Melrose is a locality and small rural community in the local government areas of Devonport and Kentish in the North West region of Tasmania. It is located about 14 km south-west of the town of Devonport.
The 2016 census determined a population of 102 for the state suburb of Melrose.

==History==
The name “Melrose” was used for a post station in the district in 1888. A railway station on the former Don River Line was renamed Melrose about 1916. Two options for the source of the name are:
- Melrose, a town in Scotland.
- George Melrose, a surveyor who worked in the area in 1853, who is believed to have named Melrose Creek after himself.

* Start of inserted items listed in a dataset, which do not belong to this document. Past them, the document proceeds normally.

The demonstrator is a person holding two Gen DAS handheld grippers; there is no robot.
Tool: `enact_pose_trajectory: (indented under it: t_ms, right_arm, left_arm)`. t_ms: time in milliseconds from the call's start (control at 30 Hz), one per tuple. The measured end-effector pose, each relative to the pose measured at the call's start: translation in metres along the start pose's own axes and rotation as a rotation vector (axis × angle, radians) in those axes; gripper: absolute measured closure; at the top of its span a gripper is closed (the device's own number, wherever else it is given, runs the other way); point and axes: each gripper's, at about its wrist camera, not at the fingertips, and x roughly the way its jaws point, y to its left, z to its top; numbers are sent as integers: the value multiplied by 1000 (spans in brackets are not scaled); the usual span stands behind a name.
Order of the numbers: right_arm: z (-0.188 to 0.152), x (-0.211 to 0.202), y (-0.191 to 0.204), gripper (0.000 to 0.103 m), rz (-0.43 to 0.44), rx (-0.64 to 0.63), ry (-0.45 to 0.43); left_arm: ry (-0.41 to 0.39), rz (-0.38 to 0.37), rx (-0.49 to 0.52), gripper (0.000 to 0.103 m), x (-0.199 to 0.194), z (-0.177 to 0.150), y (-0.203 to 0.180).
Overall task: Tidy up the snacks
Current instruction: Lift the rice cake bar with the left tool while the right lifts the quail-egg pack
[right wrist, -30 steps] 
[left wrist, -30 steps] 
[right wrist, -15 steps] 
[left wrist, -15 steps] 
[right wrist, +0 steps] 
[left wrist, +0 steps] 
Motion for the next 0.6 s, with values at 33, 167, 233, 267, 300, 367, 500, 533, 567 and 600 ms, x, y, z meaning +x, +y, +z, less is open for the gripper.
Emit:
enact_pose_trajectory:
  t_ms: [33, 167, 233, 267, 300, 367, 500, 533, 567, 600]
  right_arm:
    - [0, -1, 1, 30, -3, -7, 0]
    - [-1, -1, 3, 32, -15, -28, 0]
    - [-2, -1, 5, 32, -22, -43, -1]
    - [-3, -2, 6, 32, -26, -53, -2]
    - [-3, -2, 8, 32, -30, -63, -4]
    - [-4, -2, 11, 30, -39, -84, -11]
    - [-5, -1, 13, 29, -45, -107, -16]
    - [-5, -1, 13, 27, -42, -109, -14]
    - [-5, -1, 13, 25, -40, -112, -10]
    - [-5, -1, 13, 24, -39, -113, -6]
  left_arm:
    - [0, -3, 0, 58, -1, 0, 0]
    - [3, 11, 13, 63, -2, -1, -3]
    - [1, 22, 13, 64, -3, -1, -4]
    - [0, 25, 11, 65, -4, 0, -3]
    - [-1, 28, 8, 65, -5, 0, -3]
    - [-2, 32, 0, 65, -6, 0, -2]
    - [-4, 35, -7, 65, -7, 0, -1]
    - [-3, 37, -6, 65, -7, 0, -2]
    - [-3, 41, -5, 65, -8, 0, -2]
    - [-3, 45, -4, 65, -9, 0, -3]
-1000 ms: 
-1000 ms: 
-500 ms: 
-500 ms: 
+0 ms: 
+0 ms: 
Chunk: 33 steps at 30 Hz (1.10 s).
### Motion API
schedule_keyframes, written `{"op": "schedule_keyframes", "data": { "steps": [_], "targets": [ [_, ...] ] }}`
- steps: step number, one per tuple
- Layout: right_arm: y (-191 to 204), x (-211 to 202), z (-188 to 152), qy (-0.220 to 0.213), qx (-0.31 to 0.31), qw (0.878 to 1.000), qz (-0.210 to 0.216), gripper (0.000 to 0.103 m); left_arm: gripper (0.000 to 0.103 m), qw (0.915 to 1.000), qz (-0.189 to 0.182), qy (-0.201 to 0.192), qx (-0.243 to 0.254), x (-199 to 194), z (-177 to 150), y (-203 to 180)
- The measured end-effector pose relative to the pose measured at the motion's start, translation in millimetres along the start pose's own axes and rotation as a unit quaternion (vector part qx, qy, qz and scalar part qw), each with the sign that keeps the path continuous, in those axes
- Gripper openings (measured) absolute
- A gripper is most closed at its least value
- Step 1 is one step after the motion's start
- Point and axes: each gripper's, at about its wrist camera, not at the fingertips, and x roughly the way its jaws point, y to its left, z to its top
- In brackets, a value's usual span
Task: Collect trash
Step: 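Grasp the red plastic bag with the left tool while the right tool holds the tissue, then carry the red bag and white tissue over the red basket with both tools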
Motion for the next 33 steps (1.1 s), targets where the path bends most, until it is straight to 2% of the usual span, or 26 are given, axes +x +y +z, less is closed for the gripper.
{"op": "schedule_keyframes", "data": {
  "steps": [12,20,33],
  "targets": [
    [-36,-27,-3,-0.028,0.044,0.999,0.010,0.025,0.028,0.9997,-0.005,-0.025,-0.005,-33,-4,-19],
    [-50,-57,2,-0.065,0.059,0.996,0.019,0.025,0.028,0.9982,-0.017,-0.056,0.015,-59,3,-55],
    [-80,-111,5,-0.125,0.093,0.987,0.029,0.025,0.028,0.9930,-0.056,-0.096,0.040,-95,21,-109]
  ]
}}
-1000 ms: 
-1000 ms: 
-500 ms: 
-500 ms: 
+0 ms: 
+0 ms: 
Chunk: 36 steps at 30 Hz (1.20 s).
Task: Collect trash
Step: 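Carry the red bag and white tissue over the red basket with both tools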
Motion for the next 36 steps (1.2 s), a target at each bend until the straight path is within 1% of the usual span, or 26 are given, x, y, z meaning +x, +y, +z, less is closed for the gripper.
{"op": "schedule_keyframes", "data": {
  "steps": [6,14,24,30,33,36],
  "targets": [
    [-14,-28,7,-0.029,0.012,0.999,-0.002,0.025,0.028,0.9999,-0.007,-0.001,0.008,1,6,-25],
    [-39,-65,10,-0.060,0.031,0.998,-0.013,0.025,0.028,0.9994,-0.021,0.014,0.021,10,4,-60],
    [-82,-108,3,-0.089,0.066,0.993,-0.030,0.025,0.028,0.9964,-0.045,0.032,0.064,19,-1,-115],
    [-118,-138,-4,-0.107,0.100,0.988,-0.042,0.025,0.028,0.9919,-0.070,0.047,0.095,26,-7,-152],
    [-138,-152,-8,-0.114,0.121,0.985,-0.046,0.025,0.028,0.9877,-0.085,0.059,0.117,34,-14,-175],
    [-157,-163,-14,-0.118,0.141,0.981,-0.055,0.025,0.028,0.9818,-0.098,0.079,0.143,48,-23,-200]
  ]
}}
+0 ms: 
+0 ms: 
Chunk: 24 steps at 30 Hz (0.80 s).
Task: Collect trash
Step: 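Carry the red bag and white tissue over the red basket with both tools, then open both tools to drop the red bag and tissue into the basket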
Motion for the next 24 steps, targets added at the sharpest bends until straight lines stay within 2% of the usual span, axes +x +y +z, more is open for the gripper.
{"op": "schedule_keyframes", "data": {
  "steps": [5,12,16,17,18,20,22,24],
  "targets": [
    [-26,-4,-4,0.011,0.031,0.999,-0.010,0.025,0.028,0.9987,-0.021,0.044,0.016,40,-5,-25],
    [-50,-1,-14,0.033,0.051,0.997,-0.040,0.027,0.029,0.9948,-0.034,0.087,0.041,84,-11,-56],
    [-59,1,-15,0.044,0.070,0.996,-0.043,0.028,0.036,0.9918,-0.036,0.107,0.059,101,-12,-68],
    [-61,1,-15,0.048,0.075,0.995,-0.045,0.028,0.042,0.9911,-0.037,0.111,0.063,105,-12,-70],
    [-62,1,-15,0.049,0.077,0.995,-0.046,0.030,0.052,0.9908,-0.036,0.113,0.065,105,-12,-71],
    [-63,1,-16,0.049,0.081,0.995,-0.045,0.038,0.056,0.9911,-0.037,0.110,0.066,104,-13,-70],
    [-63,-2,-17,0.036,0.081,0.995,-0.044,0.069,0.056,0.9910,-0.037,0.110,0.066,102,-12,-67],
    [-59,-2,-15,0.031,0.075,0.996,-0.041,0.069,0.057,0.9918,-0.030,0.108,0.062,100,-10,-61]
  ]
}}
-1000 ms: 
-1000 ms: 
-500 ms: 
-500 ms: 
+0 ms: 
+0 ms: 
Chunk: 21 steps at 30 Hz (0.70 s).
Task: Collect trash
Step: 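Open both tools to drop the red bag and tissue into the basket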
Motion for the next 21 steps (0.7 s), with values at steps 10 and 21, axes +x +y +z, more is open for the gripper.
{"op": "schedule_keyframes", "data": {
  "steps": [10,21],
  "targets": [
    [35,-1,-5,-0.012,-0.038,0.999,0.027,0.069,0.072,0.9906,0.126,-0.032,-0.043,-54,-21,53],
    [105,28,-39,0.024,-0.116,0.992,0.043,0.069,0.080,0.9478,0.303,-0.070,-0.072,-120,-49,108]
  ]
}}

The Jeffery and Denney families were prominent in the area for some time with both families running the post office and farming in the area. Arthur and Robina Denney ran the post office and farmed in the areas. Robina was a Jeffrey before marrying Arthur. They had four children and later in life lived in Devonport. The families intermarried. Arthur and Robina were first cousins and shared grandparents. Many families intermarried as a result of the lack of men after WW1.
Melrose was gazetted as a locality in 1962.

==Geography==
The Don River forms part of the eastern boundary. Porcupine Hill Forest Reserve abuts part of the western boundary.

==Road infrastructure==
The C145 route enters the locality from the north as Bellamy Road, becomes Melrose Road, and exits to the south-west as Paloona Road. Route C146 (Melrose Road) starts at an intersection with route C145 and exits to the north-east. Melrose Road continues south-east as Route C147 before exiting to the south.